- Work task
Across all entries below, how many lines include "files"? Only the number, please.

Saved data entries
= = = = =
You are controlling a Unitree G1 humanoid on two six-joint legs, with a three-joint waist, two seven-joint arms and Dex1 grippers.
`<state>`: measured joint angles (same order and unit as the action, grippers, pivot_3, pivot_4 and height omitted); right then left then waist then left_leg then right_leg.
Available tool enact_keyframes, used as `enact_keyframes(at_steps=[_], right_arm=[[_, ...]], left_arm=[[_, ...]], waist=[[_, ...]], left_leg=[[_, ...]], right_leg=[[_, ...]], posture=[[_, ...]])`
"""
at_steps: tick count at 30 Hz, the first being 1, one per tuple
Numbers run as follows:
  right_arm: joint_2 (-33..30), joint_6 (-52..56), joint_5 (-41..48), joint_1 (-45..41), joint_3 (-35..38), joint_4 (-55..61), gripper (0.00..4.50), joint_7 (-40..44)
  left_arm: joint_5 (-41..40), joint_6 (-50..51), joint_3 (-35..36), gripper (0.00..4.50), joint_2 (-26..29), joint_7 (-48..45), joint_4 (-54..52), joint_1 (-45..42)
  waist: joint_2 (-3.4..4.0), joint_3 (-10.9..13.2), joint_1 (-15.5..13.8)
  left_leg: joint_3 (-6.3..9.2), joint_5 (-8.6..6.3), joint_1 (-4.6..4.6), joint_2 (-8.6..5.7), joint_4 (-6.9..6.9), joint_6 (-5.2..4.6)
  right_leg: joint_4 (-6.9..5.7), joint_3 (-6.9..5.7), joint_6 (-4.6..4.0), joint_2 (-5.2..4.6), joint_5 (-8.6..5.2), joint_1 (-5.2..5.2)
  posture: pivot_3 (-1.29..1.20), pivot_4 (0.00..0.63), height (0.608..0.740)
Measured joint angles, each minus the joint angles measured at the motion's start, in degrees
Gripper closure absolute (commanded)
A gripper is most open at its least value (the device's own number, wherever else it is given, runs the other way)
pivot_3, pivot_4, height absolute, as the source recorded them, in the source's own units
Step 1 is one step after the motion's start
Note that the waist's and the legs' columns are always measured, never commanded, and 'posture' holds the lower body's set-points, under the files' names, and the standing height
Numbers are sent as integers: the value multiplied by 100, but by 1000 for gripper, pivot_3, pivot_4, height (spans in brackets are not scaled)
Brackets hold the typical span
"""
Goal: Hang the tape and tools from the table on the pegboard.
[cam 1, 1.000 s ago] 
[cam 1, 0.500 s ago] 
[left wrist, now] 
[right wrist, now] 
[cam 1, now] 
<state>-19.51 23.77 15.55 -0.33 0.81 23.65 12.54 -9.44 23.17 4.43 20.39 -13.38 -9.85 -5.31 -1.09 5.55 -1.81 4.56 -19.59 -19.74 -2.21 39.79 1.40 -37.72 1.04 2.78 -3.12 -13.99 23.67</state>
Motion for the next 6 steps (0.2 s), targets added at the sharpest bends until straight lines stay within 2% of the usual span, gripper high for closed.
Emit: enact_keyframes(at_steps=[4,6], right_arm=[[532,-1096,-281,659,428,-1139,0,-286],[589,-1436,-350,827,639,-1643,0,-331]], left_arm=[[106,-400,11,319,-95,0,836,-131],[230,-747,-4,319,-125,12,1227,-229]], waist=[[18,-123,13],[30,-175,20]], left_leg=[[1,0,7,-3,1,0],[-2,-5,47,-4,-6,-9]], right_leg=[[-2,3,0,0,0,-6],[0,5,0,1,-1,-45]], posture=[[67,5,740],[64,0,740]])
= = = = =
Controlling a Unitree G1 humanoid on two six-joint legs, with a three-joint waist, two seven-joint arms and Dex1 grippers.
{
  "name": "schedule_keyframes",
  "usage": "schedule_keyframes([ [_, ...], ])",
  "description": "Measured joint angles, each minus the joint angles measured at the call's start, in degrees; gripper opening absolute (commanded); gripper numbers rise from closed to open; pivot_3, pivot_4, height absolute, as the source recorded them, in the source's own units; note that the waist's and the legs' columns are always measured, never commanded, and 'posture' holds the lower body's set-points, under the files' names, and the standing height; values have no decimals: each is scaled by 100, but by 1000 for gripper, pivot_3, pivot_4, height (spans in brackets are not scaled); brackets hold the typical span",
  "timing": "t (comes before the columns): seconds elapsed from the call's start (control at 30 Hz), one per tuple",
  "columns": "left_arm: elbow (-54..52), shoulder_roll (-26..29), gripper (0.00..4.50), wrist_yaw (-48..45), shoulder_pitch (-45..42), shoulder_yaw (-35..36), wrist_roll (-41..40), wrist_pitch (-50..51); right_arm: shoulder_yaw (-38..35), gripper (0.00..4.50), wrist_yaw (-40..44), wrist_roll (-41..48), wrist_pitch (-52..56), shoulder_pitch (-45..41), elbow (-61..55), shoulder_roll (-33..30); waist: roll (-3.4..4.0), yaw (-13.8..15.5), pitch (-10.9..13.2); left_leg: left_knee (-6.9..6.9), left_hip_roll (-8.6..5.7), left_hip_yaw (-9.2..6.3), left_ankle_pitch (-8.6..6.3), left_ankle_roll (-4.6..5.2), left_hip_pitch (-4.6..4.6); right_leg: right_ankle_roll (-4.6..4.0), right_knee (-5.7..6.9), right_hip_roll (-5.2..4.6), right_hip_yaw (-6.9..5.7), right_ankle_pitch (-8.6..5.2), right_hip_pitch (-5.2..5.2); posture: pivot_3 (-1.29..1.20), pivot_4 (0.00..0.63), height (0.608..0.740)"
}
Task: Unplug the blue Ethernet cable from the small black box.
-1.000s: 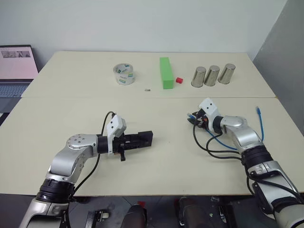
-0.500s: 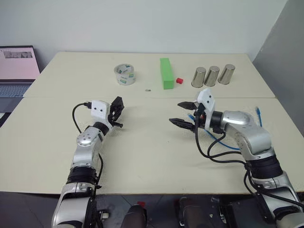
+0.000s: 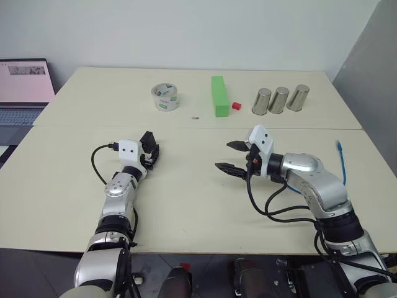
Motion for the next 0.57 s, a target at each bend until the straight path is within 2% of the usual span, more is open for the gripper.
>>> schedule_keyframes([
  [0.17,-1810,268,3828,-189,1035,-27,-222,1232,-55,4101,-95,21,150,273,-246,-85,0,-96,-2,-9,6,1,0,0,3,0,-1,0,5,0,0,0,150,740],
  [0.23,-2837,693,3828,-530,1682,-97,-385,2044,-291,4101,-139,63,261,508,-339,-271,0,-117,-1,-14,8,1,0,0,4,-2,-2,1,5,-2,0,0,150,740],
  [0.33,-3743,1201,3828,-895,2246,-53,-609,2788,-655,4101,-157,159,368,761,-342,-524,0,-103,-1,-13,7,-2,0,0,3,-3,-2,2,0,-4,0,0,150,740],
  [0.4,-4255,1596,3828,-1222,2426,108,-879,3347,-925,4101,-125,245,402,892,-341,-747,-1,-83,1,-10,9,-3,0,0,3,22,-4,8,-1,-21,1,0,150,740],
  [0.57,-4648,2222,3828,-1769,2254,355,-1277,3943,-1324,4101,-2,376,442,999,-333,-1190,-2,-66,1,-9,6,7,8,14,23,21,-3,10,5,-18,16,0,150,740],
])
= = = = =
- Answer space
2